Total Working Capital Management is the optimization of every aspect of every process, every system and every structure across the entire supply chain, as the figure below shows.

Source & Copyright©2012 - J&W Associates 

The objective of Total WCM is to shorten the whole Cash Conversion Cycle (CCC) and extract the maximum liquidity without harming the company's business efficiency and customer relations. This requires an optimum balance of: 1) extending payment cycle and long-term supplier relationships, 2) minimising the number of Days Sales Outstanding and achieving maximum efficiency in accounts receivable processing whilst having happy and returning customers, and 3) a level of inventory that allows the company to meet their customers' requirements without unnecessary stock. This is not easy and detailed analyses of the company's culture, customers, business flows, processes, credit agreements and contracts are required to develop an effective Total WCM strategy and programme.

Total WCM Programmes

To achieve long term improvements in WCM and release significant levels of working capital requires real permanent changes to existing business processes, and keeping up the presssure to improve or at least not sliding back. Infomita’s recent analysis of the pharmaceutical industry’s performance, see, showed that the companies “have taken their eye off the ball”:

  • excess Working Capital has risen 24% to €51 Billion in 2 years
  • receivables: varied performances with the move to outsourcing collections not improving performance. There we some surprising names in the Top DSO Deciners, see figure:
    • Source & Copyright©2016 - Informita
  • payables: the average DPO has risen again by 10%. In addition the lower quartile, median and upper quartile points have all improved versus the 2014 survey. Informita believe that “this was because of clear global programmes to extend supplier payment terms and implement supply chain finance initiatives. Our direct observations would suggest that these actions have continued but that the reliance on supply chain finance has increased.”
  • inventories: their 2014 survey Informita found that the aggregate DIO performance only improved by 1%. Of the 33 companies surveyed there were 17 improvers and 16 decliners.

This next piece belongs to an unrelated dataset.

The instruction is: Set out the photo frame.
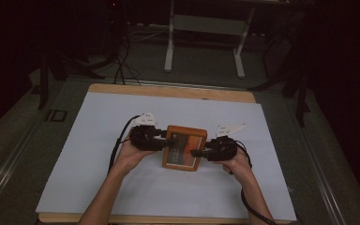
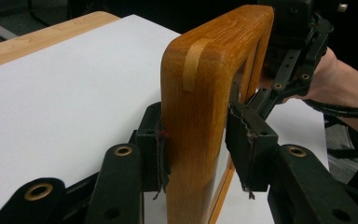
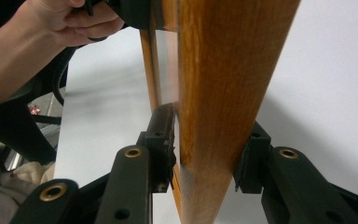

Overall Informita found that there was inconsistency and a lack of strategic direction in the pharma companies with “very little progress on inventories, receivables seem to be getting worse and there seems to be an over-reliance on financial products to support improvements in payables.” And finished by saying, “The elephant in the room remains inventory. While some companies have made improvements, these improvements have not usually been sustained. This will require a real change in strategic direction that we have not yet seen.”

CTMfile take: Total WCM is all about strategic direction, best practices and keeping focus. Sloppy WCM practices are so easy to slip into when company attention wanders.